I've encountered several doctors this year who are near blatant about their fat phobias. I need surgery but won't be getting it from two of the fine members of the medical community due to my weight. Substandard treatment options are the passing norm for fat patients. I've been so tired this summer due to illness that I sort of gave up or just accepted the status quo in regards to finding better doctors. I, however, am looking now. My backup plan for now, having failed a medication that drove me nearly insane, is to continue to lose weight. I'm down about 20 pounds.
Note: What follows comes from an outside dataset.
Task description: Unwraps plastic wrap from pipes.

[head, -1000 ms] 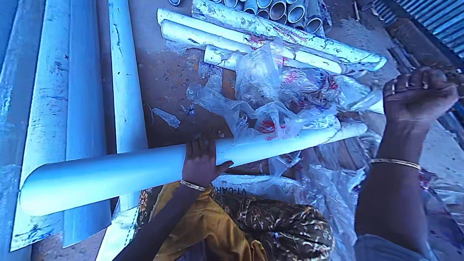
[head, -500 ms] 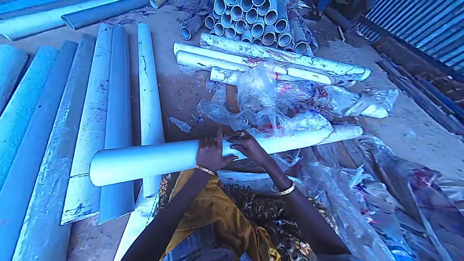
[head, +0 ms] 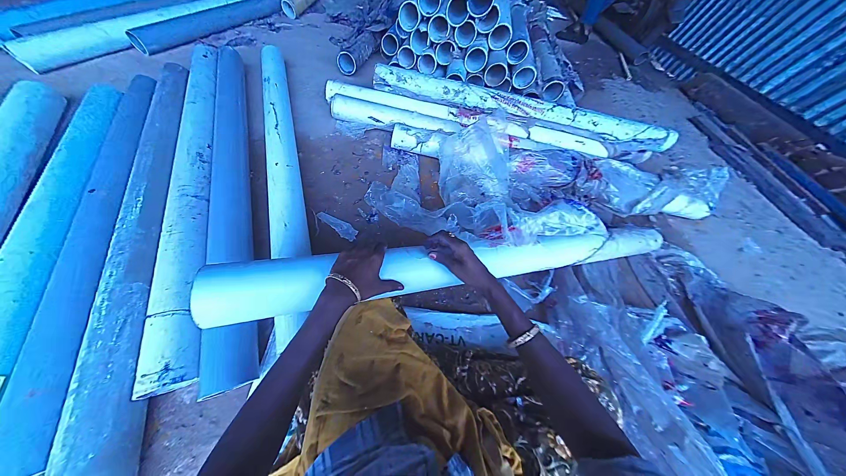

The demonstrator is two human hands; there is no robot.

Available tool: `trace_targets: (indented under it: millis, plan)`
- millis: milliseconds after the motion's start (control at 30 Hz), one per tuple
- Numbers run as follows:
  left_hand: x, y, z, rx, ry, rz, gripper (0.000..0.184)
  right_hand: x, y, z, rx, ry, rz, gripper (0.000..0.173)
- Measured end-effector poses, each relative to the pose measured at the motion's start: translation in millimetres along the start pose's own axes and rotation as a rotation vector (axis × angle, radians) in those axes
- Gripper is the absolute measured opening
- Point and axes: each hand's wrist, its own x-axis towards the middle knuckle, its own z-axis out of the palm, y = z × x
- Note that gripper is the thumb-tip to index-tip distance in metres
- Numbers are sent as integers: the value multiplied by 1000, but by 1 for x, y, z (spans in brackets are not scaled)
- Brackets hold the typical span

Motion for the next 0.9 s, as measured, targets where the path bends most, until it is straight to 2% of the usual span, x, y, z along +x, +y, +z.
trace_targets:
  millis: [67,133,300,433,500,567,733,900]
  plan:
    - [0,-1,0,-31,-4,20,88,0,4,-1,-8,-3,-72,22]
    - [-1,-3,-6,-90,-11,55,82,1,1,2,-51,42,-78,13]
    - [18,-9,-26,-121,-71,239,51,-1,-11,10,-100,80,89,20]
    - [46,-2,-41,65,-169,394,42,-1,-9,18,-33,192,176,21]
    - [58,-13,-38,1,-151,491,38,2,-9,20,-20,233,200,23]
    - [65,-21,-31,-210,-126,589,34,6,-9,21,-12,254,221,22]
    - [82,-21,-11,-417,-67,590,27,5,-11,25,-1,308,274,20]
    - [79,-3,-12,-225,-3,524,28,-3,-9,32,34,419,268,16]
I hear the summer is over but it's not. My life, and the turn of the seasons, is not dictated by marketing. It's too bad that it does drive most people. There was a year that I didn't really go into stores, perhaps 2006, and I didn't say goodbye to summer until October because the weather was so nice. 

This blog will have rambles about things that are important to me. I have another blog I neglect that is more health care oriented.